Unglücklicherweise sind es gerade diese vielen möglichen Sichtweisen, die den Schwachpunkt des Buches bilden: Zwar weiß man hinterher alles über die Avocado, aber schon beim Lesen der ersten Kapitel beginnt die Frage zu nagen, ob man ab sofort vor dem Kauf bestimmter Lebensmittel zunächst erst einmal eine Abhandlung studieren muss, um keinen Fehler zu begehen. Was ist mit den Bananen und Zitronen, der Maracuja oder – lokaler gedacht – mit den Äpfeln, die man außerhalb ihrer natürlichen Saison kauft? Sehr schnell wird klar, dass wohl kaum jemand alle Zusammenhänge überblicken kann. Aber was ist die Alternative? Schlechte Entscheidungen treffen, weil wichtige Informationen fehlen? Nur noch vom lokalen Bauern kaufen und verarbeitete Lebensmittel grundsätzlich meiden? Oder einfach konsumieren, worauf man gerade Lust hat, weil es ja doch alles zu kompliziert ist?

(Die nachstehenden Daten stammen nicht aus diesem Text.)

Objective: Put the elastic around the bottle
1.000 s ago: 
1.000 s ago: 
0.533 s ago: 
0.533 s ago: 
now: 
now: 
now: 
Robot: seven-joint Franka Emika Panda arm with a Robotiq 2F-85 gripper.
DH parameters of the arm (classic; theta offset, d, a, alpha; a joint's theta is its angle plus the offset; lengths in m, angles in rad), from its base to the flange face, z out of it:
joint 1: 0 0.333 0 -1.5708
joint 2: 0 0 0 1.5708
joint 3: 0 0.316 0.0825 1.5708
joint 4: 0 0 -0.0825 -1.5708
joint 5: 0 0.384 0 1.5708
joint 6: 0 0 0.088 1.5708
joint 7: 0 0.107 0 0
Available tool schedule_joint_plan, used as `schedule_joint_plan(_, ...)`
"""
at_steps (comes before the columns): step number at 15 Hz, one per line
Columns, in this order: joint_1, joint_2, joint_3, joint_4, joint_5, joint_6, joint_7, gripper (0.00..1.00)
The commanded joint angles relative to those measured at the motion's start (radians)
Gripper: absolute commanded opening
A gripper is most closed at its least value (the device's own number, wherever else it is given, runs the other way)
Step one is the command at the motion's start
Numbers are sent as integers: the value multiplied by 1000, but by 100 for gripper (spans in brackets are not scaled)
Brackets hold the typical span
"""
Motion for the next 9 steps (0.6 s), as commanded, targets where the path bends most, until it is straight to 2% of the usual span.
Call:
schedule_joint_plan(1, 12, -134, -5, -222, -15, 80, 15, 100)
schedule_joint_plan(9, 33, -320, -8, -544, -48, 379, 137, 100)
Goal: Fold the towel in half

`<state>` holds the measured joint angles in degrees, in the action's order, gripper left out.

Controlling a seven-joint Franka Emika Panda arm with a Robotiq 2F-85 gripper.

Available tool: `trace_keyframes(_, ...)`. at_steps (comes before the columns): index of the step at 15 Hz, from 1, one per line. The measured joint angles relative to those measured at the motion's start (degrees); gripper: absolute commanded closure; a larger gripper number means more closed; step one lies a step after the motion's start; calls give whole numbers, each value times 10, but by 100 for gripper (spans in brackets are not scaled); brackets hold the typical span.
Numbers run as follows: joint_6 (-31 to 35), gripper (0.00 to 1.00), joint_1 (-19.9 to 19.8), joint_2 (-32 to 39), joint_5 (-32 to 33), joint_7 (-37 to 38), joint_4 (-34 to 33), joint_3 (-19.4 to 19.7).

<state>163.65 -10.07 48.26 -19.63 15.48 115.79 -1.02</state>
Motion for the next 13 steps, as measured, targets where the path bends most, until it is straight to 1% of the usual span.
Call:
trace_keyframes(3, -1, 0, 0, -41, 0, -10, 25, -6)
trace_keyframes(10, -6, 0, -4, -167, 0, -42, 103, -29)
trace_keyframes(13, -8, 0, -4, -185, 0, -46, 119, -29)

Natürlich ist es nicht die Schuld von Honor May Eldridge, dass sie auf all diese Fragen keine präzisen Antworten liefern kann. Und, ja, es ist interessant, am Beispiel der Avocado die Details und Feinheiten einer einzigen Frucht zu reflektieren und zu sehen, auf wie viele Aspekte man beim Konsum achten könnte; Aspekte, auf die man ohne dieses Buch nie gekommen wäre. Am Ende hinterlässt das Buch dennoch eher ein Gefühl der Hilflosigkeit angesichts des unüberschaubaren Dschungels, der sich hier offenbart. Eine konkrete Hilfestellung, um informierte Entscheidungen treffen zu können, ist es eher nicht.